══ Record excerpts
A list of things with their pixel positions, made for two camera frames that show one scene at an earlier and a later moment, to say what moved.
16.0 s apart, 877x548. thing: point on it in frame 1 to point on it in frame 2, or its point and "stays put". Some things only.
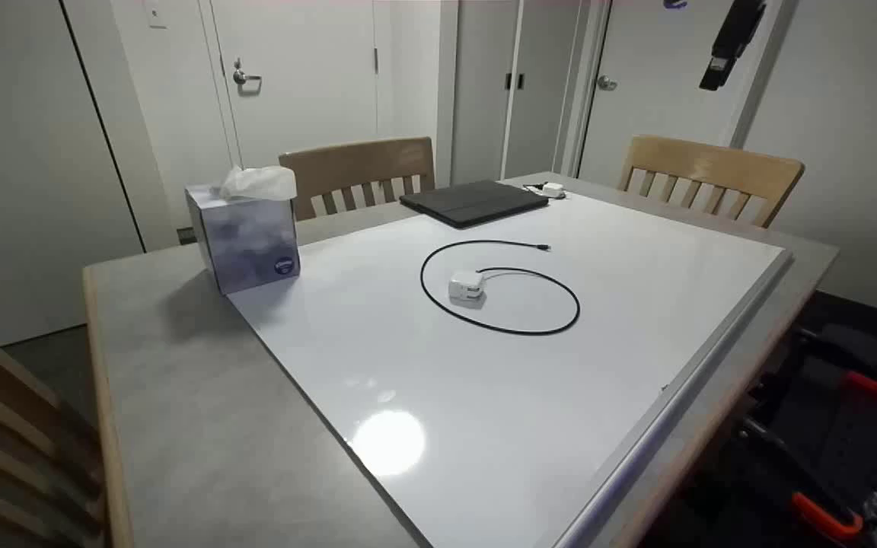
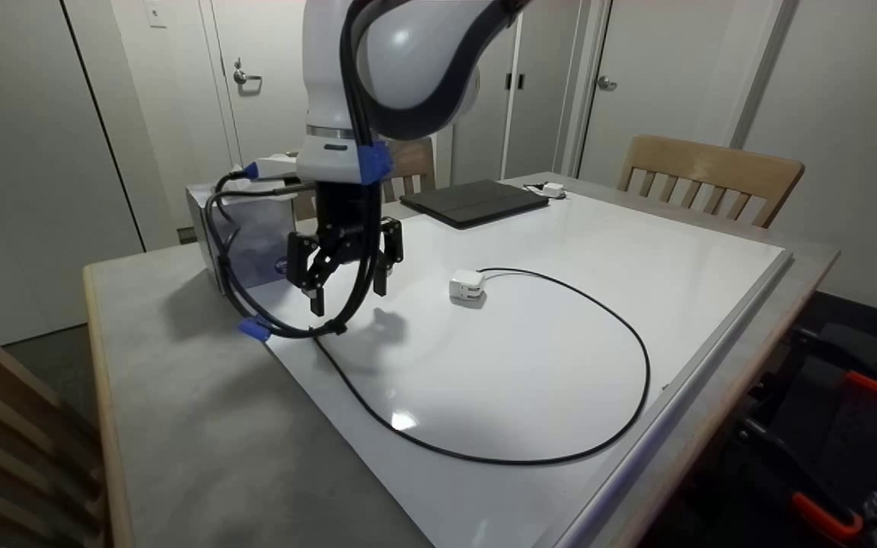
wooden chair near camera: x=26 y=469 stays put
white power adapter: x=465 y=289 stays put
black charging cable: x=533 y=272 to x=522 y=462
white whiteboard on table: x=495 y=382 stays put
════
══ Record excerpts
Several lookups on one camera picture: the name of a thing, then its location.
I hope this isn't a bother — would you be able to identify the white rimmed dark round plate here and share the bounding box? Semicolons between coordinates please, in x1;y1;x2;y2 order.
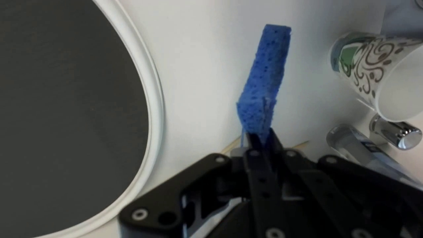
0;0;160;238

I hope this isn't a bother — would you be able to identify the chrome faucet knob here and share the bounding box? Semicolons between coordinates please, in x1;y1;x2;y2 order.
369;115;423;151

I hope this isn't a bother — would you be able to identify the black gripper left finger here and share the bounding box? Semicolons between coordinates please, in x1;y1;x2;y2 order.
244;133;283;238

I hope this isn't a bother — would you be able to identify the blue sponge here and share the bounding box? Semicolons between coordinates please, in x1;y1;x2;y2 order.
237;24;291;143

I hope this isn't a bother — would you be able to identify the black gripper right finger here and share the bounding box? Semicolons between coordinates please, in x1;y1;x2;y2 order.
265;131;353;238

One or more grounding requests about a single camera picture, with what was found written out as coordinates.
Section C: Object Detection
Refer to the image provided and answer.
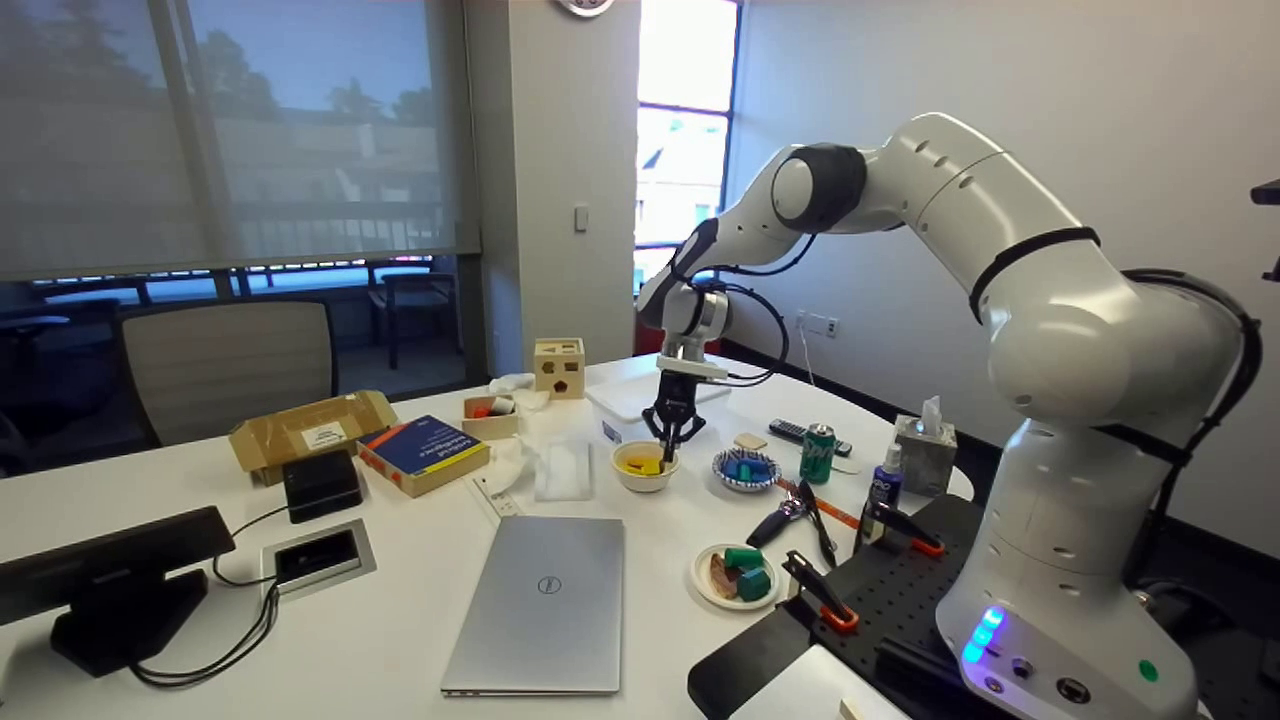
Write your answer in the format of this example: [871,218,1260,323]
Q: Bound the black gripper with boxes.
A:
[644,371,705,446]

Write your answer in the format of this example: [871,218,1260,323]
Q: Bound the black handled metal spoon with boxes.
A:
════
══ Record excerpts
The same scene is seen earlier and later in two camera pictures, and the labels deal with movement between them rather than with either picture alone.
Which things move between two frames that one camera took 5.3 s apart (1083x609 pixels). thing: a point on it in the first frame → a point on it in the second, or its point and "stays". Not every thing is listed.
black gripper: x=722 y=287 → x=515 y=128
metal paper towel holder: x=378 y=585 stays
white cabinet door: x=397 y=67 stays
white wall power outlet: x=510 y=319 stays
════
(Problem statement) Scan the data above for the word "later", then copy every line that holds it.

(Exercise result)
A list of things with their pixel positions, made for two camera frames that show one scene at an earlier and a later moment, to say what moved.
The same scene is seen earlier and later in two camera pictures, and the labels deal with movement between them rather than with either picture alone.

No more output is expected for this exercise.